Records from a collection:
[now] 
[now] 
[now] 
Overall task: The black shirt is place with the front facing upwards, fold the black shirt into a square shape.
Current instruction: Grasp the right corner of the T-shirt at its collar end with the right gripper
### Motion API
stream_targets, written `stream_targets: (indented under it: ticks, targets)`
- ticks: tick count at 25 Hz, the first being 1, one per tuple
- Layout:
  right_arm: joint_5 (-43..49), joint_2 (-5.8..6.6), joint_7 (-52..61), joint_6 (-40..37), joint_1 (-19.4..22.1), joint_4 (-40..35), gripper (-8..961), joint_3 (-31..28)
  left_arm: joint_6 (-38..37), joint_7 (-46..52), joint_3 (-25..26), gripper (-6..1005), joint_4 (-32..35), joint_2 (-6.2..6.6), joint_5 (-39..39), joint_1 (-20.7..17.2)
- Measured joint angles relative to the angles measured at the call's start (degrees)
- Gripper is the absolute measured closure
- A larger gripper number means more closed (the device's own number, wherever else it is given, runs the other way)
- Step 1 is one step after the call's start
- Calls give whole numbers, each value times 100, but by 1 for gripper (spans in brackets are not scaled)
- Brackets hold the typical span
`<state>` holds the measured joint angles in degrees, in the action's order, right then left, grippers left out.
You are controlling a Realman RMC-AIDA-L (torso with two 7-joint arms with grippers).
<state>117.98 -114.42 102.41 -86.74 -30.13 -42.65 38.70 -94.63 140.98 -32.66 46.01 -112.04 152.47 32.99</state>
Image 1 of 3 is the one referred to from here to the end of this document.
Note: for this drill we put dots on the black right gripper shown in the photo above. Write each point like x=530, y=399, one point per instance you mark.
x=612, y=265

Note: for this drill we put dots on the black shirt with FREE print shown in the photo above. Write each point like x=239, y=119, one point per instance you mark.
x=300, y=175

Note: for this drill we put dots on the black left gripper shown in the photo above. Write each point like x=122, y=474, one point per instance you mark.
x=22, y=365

Task:
Retype exactly, and only, the lines above from the one where "- Gripper is the absolute measured closure" occurs up to and including the one where "- Calls give" occurs.

Solution for this exercise:
- Gripper is the absolute measured closure
- A larger gripper number means more closed (the device's own number, wherever else it is given, runs the other way)
- Step 1 is one step after the call's start
- Calls give whole numbers, each value times 100, but by 1 for gripper (spans in brackets are not scaled)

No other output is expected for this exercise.